Si se toma la decisión de usar un fármaco tocolítico, el Nifedipino y el Atosiban parecen tener una efectividad comparable para retrasar el parto, con pocos efectos adversos maternos y con menos efectos secundarios raros que con otros medicamentos alternativos como Ritodrine o Indometacina (RCOG 2011). El nifedipino es el único tocolítico que ha demostrado efectos beneficiosos neonatales Sin embargo hay poca información acerca del crecimiento y del desarrollo a largo plazo del niño, con cualquiera de esos fármacos.

No hay suficiente evidencia para obtener conclusiones firmes, de si el uso o no de tocolisis conduce ALGÚN BENEFICIO EN LOS EMBARAZOS MÚLTIPLES CON AMENAZA DE PARTO PREMATURO.

No está recomendada la terapia de mantenimiento de tocolisis.

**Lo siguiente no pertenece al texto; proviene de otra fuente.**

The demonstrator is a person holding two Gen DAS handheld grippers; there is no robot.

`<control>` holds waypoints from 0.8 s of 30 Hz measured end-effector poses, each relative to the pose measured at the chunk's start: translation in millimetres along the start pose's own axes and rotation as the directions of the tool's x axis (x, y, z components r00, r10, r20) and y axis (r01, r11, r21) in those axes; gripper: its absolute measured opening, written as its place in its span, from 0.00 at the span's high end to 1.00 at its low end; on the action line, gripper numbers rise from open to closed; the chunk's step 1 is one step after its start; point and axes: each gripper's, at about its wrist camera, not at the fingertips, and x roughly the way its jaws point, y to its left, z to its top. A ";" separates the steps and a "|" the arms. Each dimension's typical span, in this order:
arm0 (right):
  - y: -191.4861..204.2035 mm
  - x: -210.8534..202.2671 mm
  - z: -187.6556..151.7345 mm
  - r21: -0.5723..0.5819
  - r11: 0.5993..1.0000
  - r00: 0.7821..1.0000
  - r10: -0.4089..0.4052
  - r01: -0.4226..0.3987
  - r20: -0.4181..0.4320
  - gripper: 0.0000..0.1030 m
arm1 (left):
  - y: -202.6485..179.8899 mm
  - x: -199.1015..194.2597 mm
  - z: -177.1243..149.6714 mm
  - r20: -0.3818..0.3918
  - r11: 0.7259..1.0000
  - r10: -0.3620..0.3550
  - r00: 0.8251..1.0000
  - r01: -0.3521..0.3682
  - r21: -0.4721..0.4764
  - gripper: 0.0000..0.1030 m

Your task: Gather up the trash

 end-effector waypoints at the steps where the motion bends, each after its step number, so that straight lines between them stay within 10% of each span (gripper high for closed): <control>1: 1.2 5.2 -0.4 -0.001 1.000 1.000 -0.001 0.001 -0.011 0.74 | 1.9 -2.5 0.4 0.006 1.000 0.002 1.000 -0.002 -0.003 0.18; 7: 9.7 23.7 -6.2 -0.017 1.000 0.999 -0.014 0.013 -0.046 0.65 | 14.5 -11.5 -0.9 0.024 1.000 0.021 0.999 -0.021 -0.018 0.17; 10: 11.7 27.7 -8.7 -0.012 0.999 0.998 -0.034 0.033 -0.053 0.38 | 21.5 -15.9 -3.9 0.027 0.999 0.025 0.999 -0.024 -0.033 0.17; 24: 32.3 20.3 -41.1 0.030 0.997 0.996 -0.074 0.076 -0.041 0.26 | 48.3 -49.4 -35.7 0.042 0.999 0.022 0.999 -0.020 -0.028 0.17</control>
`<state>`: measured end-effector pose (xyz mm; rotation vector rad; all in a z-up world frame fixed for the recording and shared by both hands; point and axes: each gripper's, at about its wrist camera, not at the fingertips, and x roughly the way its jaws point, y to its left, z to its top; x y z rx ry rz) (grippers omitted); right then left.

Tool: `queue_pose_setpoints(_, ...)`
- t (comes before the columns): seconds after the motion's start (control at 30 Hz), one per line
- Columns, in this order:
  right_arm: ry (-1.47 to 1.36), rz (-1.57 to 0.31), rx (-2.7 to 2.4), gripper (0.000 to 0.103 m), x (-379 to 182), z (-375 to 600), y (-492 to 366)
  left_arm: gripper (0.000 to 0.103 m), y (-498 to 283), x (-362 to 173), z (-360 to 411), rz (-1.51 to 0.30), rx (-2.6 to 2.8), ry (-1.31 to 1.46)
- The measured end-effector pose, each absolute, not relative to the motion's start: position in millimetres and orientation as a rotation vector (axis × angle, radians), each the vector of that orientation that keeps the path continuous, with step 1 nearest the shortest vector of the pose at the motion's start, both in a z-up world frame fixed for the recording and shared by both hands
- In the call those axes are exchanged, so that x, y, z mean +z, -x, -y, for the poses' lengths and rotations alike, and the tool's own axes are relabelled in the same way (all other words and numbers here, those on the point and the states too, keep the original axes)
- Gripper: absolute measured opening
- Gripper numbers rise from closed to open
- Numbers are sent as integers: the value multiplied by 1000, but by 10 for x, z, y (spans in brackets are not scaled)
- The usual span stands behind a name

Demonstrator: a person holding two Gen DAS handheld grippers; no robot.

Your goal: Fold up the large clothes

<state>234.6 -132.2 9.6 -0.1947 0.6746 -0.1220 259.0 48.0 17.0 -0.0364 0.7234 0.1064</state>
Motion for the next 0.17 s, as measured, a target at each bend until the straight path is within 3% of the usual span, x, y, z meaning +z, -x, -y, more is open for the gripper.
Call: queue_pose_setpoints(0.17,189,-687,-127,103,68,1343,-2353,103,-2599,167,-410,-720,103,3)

La evidencia disponible debería discutirse con la mujer y su pareja y debe tomarse en consideración sus preferencias para decidir su cuidado.

Si hay ROTURA PREMATURA DE MEMBRANAS y Amenaza de Parto Prematuro después de las 32 semanas, NO DAR TOCOLISIS NI CORTICODES (por el riesgo de una posible infección oculta).

Recomendación de administrar sulfato de magnesio como agente neuroprotector en caso de parto inminente en mujeres de edad gestacional de 24 semanas a 31 semanas + 6 días.